Подняв взгляд от моих переведенных записей, полковник Адольф-оглу сурово сказал:

«От тебя требовалось нарисовать схемы аэродромов, радаров и прочих военных объектов, мимо которых ты мог проезжать. Ничего подобного я не вижу. Меня мало интересуют твои политические взгляды или твой опыт пребывания в психиатрическом заведении».

Я запротестовал: откуда мне знать о всяких военных объектах, кроме того, что может видеть любой советский человек, проходя мимо забора с колючей проволокой, ограждающего какие-то таинственные государственные заведения?

«Я же вам объяснил, что я — пацифист, и не хочу, чтобы кто-либо думал, что может выиграть будущую войну. Поэтому даже если бы знал о чем-либо, все равно бы вам не сказал».

Осетин посмотрел на меня с ужасом. Он не собирался переводить эти слова, желая защитить от гнева полковника. И я не мог ничего сделать, чтобы он заговорил.

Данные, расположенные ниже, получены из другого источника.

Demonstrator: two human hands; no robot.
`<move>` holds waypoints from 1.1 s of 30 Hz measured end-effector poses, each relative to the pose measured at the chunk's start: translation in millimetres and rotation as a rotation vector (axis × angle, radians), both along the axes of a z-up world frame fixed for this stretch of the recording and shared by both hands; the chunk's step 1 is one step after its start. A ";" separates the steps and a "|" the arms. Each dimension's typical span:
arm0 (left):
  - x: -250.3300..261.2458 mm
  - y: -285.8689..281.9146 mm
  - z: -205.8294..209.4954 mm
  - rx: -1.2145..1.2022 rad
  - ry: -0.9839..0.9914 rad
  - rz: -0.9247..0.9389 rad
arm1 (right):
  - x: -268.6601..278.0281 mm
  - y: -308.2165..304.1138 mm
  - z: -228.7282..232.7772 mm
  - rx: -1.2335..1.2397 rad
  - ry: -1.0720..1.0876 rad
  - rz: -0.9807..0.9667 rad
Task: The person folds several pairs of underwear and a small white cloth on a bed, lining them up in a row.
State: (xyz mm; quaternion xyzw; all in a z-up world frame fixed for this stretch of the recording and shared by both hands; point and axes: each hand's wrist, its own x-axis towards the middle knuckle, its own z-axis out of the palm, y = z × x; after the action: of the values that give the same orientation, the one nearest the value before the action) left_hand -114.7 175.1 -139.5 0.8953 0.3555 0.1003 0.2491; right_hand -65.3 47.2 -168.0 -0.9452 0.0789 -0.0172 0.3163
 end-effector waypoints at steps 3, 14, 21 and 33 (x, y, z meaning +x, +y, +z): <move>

«Ну, так ты расскажешь о своем пребывании в армии? Опиши твою воинскую часть и ее местоположение».

«Я могу спеть вам тюремные песни, которые мы пели в нашем подразделении».

Осетин что-то залепетал, снова неточно переводя и — я уверен в этом — прикрывая меня от Адольф-оглу.

Следующий вопрос удивил меня.

«Какого цвета крыша больницы, в которую, по твоим словам, тебя поместили? Из какого материала сделана?»

Он, очевидно, не верил ни одному слову из того, что я говорил или писал. Возможно, у них была какая-то информация о психиатрической клинике № 333 в Новосибирске.

Я не мог сдержаться и произнес с досадой: «Даже в России я не был способен летать над крышами».

На этот раз осетин вынужден был перевести то, что я сказал. Лицо полковника Адольф-оглу побагровело, стало почти апоплексическим.

«Ты скажешь все, что знаешь. Если же нет, ты никогда, повторяю, никогда не выйдешь отсюда». Он схватил мои записки.

«Хватит чепухи. Если ты будешь плохо себя вести, мы выведем и расстреляем тебя, как собаку, и никто тебе не поможет, даже твой КГБ. Понял?»

Да, я понял. Спасибо, Адольф-оглу. Уж от кого, а от КГБ я не ждал помощи.